**YOUR OBJECTIVE**
Every line of the data, first to last, must be written out unchanged.

**GIVEN INFORMATION**

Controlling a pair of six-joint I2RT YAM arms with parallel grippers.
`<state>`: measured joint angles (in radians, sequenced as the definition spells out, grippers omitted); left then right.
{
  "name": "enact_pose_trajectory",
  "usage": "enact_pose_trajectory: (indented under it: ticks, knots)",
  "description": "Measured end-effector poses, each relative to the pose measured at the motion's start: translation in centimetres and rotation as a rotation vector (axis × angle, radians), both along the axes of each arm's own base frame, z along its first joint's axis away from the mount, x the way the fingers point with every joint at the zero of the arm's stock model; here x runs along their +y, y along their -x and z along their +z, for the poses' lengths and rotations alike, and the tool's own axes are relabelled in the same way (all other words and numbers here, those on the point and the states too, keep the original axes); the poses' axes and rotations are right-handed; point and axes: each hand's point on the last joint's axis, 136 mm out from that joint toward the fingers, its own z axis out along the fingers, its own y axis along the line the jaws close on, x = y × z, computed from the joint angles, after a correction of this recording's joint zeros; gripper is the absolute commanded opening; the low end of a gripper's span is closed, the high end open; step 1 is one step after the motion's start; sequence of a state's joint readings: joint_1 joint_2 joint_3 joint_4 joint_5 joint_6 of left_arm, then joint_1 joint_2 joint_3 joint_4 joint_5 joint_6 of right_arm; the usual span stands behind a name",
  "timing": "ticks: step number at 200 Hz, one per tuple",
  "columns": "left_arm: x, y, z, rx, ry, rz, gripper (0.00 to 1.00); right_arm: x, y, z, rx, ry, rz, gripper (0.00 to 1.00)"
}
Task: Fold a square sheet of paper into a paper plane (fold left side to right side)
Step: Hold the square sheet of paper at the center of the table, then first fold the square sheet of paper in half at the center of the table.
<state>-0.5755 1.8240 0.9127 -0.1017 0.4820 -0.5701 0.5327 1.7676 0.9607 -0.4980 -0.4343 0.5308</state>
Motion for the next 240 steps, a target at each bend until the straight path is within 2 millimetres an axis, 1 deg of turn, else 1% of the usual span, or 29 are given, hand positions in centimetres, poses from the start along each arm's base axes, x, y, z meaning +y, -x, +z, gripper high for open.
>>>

**ANSWER**
Controlling a pair of six-joint I2RT YAM arms with parallel grippers.
`<state>`: measured joint angles (in radians, sequenced as the definition spells out, grippers omitted); left then right.
{
  "name": "enact_pose_trajectory",
  "usage": "enact_pose_trajectory: (indented under it: ticks, knots)",
  "description": "Measured end-effector poses, each relative to the pose measured at the motion's start: translation in centimetres and rotation as a rotation vector (axis × angle, radians), both along the axes of each arm's own base frame, z along its first joint's axis away from the mount, x the way the fingers point with every joint at the zero of the arm's stock model; here x runs along their +y, y along their -x and z along their +z, for the poses' lengths and rotations alike, and the tool's own axes are relabelled in the same way (all other words and numbers here, those on the point and the states too, keep the original axes); the poses' axes and rotations are right-handed; point and axes: each hand's point on the last joint's axis, 136 mm out from that joint toward the fingers, its own z axis out along the fingers, its own y axis along the line the jaws close on, x = y × z, computed from the joint angles, after a correction of this recording's joint zeros; gripper is the absolute commanded opening; the low end of a gripper's span is closed, the high end open; step 1 is one step after the motion's start; sequence of a state's joint readings: joint_1 joint_2 joint_3 joint_4 joint_5 joint_6 of left_arm, then joint_1 joint_2 joint_3 joint_4 joint_5 joint_6 of right_arm; the usual span stands behind a name",
  "timing": "ticks: step number at 200 Hz, one per tuple",
  "columns": "left_arm: x, y, z, rx, ry, rz, gripper (0.00 to 1.00); right_arm: x, y, z, rx, ry, rz, gripper (0.00 to 1.00)"
}
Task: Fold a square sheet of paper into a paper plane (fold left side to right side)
Step: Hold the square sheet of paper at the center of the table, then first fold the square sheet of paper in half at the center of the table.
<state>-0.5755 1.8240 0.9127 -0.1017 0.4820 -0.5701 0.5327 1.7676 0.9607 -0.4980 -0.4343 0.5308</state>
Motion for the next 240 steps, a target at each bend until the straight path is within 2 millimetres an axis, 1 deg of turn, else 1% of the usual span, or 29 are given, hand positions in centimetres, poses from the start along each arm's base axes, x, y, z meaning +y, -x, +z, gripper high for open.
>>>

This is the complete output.